EXERCISE DIRECTIONS -
Give back an exact repetition of the material below, from its first line through the line that contains "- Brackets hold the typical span", both included, minus the pictures.
■ ■ ■
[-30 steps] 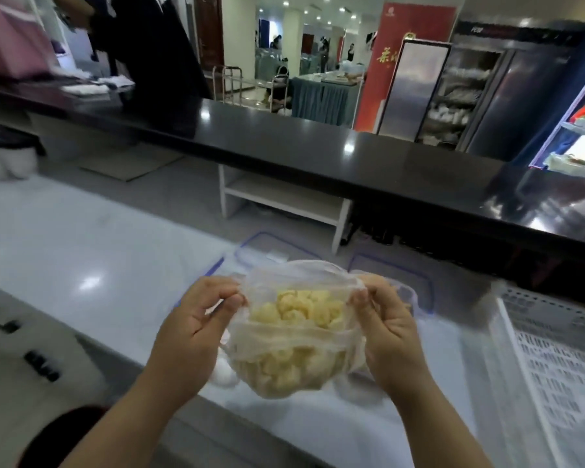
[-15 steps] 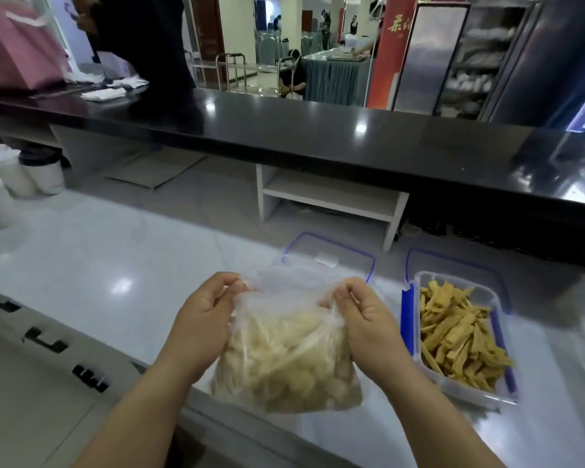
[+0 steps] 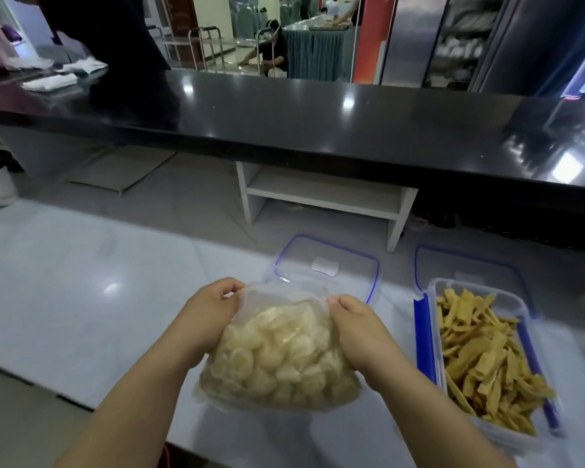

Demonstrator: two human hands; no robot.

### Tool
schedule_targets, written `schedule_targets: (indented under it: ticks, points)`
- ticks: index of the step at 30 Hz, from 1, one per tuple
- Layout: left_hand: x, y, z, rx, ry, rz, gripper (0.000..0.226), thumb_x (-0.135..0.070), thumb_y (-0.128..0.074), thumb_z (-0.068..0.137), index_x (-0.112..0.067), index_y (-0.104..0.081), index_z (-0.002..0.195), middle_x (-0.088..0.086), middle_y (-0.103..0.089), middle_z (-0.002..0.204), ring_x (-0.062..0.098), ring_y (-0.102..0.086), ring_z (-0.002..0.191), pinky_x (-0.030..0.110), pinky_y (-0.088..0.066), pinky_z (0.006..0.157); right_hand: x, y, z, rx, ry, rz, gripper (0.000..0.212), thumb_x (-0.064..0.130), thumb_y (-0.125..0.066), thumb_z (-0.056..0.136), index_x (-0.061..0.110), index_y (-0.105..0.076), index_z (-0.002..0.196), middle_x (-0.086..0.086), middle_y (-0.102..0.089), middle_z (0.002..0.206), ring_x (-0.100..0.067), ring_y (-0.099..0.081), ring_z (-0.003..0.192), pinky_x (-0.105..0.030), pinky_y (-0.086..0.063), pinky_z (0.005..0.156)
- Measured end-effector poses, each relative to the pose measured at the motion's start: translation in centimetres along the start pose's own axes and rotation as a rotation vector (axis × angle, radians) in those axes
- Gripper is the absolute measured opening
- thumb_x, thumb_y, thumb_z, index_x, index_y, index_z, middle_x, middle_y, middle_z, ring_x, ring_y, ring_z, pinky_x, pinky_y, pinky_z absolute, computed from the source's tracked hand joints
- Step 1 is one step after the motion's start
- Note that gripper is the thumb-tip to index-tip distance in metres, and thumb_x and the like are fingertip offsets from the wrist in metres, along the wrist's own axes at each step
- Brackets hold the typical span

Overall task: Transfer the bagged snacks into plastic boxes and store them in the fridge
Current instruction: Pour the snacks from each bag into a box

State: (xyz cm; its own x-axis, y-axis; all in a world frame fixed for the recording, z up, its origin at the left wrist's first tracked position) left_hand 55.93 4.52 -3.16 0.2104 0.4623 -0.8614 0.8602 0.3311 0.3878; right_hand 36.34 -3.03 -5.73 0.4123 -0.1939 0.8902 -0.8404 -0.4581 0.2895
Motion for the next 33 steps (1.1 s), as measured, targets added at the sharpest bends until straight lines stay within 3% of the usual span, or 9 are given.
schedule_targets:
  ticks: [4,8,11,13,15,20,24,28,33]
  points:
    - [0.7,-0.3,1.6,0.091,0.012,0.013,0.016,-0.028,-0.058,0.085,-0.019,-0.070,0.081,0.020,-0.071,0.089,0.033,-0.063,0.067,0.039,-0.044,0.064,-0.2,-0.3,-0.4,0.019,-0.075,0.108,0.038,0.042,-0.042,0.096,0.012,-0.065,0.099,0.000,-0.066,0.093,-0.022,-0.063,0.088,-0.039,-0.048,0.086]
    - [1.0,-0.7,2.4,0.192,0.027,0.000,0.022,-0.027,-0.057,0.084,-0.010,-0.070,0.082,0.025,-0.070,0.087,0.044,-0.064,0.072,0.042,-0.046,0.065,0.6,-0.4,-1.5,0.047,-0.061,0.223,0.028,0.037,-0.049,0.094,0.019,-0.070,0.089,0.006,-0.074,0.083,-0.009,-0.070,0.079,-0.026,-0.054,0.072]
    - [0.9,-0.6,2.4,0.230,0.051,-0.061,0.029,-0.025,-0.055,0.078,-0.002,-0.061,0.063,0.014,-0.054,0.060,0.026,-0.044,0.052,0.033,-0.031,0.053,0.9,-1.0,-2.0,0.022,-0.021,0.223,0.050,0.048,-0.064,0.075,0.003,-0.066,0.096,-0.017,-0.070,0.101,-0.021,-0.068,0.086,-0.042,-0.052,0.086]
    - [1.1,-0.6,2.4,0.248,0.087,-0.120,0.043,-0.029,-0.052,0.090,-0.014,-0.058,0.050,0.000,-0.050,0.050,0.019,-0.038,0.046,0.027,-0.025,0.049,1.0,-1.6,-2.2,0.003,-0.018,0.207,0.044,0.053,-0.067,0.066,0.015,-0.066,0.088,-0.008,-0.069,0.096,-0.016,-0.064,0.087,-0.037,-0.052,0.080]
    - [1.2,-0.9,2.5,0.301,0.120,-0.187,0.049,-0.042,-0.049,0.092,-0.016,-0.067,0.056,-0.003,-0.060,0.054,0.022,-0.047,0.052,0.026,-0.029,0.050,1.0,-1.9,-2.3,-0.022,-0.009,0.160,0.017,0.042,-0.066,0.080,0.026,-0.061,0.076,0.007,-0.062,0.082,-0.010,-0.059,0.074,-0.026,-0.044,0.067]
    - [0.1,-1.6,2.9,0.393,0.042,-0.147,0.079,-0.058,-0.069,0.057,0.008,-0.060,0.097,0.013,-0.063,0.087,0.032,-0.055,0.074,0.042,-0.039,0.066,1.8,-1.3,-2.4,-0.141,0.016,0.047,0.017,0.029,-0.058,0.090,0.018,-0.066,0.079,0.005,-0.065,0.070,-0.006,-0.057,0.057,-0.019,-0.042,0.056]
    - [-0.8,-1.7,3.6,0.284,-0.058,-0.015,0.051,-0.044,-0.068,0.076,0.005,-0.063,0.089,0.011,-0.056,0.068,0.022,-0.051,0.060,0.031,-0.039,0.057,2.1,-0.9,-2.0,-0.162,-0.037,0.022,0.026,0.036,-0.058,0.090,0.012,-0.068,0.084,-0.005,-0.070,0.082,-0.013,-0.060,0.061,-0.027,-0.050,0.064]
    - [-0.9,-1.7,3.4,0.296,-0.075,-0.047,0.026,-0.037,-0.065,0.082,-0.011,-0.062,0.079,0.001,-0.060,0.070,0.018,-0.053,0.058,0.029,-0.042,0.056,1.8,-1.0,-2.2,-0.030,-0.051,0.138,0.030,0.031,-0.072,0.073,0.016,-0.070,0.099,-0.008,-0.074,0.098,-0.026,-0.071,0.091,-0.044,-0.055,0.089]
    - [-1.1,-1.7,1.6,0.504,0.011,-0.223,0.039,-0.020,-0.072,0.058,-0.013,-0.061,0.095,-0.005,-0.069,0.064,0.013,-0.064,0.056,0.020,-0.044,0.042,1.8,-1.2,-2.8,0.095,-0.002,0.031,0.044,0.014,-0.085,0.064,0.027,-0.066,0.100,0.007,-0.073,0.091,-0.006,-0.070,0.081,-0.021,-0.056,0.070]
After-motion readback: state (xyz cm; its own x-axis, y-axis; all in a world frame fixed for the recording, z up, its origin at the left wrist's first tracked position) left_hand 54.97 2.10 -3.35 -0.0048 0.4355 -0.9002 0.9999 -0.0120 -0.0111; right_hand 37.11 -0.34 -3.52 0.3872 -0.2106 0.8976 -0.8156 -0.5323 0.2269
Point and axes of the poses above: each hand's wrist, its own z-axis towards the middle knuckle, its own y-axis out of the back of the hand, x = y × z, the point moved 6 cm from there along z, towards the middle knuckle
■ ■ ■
RESULT FOR THIS EXERCISE -
[-30 steps] 
[-15 steps] 
[+0 steps] 

Demonstrator: two human hands; no robot.

### Tool
schedule_targets, written `schedule_targets: (indented under it: ticks, points)`
- ticks: index of the step at 30 Hz, from 1, one per tuple
- Layout: left_hand: x, y, z, rx, ry, rz, gripper (0.000..0.226), thumb_x (-0.135..0.070), thumb_y (-0.128..0.074), thumb_z (-0.068..0.137), index_x (-0.112..0.067), index_y (-0.104..0.081), index_z (-0.002..0.195), middle_x (-0.088..0.086), middle_y (-0.103..0.089), middle_z (-0.002..0.204), ring_x (-0.062..0.098), ring_y (-0.102..0.086), ring_z (-0.002..0.191), pinky_x (-0.030..0.110), pinky_y (-0.088..0.066), pinky_z (0.006..0.157); right_hand: x, y, z, rx, ry, rz, gripper (0.000..0.212), thumb_x (-0.064..0.130), thumb_y (-0.125..0.066), thumb_z (-0.056..0.136), index_x (-0.061..0.110), index_y (-0.105..0.076), index_z (-0.002..0.196), middle_x (-0.086..0.086), middle_y (-0.102..0.089), middle_z (0.002..0.206), ring_x (-0.100..0.067), ring_y (-0.099..0.081), ring_z (-0.003..0.192), pinky_x (-0.105..0.030), pinky_y (-0.086..0.063), pinky_z (0.005..0.156)
- Measured end-effector poses, each relative to the pose measured at the motion's start: translation in centimetres along the start pose's own axes and rotation as a rotation vector (axis × angle, radians) in those axes
- Gripper is the absolute measured opening
- thumb_x, thumb_y, thumb_z, index_x, index_y, index_z, middle_x, middle_y, middle_z, ring_x, ring_y, ring_z, pinky_x, pinky_y, pinky_z absolute, computed from the source's tracked hand joints
- Step 1 is one step after the motion's start
- Note that gripper is the thumb-tip to index-tip distance in metres, and thumb_x and the like are fingertip offsets from the wrist in metres, along the wrist's own axes at each step
- Brackets hold the typical span

No further work remains on the exercise.